- [GIVEN RECORDS]

####################

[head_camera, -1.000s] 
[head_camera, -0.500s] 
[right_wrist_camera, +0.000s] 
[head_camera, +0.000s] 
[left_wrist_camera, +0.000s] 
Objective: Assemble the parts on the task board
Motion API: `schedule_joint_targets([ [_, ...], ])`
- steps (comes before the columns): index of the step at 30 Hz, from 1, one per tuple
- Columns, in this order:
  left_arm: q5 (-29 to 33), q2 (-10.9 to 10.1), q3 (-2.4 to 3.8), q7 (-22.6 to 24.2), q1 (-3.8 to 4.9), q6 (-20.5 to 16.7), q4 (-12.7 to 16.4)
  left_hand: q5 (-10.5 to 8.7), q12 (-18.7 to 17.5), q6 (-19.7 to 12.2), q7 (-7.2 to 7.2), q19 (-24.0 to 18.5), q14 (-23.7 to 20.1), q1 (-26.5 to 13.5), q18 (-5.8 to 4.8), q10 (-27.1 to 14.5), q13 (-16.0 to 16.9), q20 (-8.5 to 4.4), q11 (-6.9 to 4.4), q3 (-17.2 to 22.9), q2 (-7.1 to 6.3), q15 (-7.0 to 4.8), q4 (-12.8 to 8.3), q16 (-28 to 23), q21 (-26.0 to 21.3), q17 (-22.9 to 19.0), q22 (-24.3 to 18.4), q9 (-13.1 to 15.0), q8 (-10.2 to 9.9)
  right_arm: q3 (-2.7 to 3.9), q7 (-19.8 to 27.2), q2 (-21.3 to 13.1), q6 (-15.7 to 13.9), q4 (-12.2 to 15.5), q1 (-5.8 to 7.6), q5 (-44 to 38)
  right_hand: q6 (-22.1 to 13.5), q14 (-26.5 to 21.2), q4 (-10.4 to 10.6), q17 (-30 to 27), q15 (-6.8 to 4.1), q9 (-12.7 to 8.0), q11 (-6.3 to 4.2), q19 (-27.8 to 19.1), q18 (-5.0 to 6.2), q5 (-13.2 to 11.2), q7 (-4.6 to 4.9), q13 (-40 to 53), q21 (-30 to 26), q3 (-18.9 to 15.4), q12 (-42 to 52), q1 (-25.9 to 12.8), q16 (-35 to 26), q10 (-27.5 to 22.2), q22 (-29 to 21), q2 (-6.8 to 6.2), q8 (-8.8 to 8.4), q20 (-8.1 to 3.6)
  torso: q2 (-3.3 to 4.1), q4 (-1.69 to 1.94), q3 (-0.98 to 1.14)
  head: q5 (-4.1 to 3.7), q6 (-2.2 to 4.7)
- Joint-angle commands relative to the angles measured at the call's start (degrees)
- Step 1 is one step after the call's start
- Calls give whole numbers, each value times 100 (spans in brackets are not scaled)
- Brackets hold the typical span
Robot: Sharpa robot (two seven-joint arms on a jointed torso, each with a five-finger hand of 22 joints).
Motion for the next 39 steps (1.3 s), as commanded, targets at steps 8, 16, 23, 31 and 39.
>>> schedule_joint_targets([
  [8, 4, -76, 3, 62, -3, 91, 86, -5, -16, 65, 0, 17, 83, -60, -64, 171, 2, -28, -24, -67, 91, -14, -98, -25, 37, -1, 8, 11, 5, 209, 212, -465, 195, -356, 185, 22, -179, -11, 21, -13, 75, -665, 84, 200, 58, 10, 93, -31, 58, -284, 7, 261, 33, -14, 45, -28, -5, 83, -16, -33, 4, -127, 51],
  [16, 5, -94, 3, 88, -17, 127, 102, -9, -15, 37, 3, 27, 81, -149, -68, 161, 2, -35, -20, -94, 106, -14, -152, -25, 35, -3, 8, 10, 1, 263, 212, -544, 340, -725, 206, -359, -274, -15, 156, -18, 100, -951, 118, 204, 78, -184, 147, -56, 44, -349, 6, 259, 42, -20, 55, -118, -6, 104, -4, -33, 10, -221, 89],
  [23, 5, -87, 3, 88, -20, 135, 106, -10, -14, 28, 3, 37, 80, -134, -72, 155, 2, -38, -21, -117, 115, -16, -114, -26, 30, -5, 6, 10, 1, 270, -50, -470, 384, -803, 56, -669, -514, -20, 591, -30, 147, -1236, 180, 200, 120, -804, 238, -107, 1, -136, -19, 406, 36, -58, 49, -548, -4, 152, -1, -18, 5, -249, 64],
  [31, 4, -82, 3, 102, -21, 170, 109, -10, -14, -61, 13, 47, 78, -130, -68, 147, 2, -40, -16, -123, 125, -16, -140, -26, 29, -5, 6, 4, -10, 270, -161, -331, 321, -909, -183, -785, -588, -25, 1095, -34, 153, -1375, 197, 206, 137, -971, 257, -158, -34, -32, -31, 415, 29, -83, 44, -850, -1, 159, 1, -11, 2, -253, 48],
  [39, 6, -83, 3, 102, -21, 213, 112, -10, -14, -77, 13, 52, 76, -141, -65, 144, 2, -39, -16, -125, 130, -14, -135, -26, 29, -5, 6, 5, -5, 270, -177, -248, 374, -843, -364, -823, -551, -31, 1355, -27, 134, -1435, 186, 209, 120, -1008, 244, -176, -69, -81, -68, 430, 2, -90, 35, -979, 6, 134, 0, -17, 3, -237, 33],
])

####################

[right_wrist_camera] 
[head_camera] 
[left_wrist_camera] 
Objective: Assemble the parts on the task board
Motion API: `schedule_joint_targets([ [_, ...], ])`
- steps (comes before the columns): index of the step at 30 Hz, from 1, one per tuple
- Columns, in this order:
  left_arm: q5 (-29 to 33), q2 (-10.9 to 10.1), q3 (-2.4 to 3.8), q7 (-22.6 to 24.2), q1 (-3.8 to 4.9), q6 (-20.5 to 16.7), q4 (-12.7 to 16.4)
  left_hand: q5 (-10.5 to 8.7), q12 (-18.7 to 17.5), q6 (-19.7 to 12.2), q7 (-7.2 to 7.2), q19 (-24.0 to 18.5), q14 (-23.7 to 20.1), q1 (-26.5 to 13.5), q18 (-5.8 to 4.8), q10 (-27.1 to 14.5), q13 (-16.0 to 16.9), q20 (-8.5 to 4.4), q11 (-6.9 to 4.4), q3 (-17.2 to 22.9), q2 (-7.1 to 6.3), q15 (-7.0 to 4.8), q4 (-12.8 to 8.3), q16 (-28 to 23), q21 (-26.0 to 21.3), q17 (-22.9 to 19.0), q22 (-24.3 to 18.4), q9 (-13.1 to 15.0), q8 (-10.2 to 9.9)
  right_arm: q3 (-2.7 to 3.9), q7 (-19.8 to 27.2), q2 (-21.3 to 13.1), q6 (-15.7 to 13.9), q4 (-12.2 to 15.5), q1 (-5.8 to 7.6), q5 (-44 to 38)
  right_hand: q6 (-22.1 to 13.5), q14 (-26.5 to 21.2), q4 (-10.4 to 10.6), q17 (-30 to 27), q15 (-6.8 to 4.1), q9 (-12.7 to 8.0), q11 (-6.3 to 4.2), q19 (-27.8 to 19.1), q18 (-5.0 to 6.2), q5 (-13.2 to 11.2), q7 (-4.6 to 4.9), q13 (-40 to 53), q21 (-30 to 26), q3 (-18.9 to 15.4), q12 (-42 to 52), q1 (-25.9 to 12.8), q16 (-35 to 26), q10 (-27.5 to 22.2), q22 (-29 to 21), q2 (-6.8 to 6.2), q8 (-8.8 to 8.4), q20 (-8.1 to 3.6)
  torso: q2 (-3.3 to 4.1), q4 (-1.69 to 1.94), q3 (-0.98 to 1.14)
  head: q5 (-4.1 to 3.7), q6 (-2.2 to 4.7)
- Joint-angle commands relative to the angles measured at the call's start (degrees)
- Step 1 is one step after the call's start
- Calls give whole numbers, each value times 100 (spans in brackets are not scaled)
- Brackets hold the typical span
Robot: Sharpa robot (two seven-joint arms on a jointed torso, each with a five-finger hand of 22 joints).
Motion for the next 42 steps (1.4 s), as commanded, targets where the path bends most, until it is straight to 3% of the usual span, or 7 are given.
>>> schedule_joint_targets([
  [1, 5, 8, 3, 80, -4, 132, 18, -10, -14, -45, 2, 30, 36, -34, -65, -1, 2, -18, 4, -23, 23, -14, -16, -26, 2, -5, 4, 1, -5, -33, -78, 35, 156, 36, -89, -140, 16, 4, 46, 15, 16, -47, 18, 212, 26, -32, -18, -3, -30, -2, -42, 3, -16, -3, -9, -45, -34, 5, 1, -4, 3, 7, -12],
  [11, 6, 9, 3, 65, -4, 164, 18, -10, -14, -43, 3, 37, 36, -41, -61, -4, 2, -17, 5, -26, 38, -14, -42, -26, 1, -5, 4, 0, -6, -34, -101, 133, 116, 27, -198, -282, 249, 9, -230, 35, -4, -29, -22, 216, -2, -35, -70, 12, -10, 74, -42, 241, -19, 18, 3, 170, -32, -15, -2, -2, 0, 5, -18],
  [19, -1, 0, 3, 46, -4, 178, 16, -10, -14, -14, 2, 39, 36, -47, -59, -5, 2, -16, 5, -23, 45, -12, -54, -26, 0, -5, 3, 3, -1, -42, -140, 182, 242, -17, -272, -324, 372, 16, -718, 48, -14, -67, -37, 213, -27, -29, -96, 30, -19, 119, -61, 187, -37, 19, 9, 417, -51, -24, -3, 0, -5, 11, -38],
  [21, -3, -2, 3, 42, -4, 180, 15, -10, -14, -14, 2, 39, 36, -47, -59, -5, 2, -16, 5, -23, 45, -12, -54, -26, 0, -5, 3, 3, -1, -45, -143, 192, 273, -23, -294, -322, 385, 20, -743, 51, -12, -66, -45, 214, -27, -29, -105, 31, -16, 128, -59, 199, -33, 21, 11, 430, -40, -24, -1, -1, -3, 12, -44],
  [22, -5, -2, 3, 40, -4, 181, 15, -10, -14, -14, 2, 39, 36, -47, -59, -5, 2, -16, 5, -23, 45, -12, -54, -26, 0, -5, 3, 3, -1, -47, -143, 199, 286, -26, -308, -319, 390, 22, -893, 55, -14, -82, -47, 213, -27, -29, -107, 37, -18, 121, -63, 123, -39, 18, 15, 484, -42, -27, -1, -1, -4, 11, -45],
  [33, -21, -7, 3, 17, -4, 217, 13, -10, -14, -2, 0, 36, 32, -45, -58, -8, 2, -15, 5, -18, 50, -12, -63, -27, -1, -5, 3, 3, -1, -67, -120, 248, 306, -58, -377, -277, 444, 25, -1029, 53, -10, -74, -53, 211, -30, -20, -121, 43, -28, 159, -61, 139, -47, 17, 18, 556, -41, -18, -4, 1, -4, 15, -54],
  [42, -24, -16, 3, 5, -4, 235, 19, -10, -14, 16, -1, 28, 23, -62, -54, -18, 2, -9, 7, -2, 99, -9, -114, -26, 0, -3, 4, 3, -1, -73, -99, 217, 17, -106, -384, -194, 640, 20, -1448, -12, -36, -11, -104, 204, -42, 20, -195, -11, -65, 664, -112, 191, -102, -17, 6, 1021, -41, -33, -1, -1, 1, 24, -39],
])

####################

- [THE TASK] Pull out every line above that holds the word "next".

- [RESPONSE TO THIS EXERCISE]
Motion for the next 39 steps (1.3 s), as commanded, targets at steps 8, 16, 23, 31 and 39.
Motion for the next 42 steps (1.4 s), as commanded, targets where the path bends most, until it is straight to 3% of the usual span, or 7 are given.

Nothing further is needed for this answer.